# [Exercise instructions]
Using the material that follows, output exactly the lines from the one containing "Two camera images, one" through the one containing "white right table", with both ends kept.

BEGIN Dataset records

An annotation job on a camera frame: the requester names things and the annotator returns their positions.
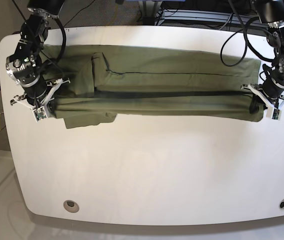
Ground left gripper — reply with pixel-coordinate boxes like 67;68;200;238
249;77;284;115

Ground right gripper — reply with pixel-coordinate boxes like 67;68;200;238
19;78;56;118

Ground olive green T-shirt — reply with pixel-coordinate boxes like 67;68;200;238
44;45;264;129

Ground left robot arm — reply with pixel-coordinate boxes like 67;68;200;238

END Dataset records
BEGIN Dataset records

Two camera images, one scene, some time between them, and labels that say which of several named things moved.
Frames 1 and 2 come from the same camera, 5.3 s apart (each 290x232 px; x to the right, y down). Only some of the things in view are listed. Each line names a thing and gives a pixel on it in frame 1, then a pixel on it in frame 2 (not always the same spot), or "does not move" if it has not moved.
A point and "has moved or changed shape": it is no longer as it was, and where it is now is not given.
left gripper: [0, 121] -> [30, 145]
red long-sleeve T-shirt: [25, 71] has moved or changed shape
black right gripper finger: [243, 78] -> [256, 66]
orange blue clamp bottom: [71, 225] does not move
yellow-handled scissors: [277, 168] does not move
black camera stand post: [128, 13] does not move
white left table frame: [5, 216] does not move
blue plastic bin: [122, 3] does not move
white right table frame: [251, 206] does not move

END Dataset records
BEGIN Dataset records

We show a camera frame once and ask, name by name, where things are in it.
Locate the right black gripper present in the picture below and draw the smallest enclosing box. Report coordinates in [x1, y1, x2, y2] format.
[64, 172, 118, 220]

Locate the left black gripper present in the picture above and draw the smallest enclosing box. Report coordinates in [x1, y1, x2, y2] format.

END Dataset records

# [Solution]
Two camera images, one scene, some time between them, and labels that say which of several named things moved.
Frames 1 and 2 come from the same camera, 5.3 s apart (each 290x232 px; x to the right, y down). Only some of the things in view are listed. Each line names a thing and gives a pixel on it in frame 1, then a pixel on it in frame 2 (not always the same spot), or "does not move" if it has not moved.
A point and "has moved or changed shape": it is no longer as it was, and where it is now is not given.
left gripper: [0, 121] -> [30, 145]
red long-sleeve T-shirt: [25, 71] has moved or changed shape
black right gripper finger: [243, 78] -> [256, 66]
orange blue clamp bottom: [71, 225] does not move
yellow-handled scissors: [277, 168] does not move
black camera stand post: [128, 13] does not move
white left table frame: [5, 216] does not move
blue plastic bin: [122, 3] does not move
white right table frame: [251, 206] does not move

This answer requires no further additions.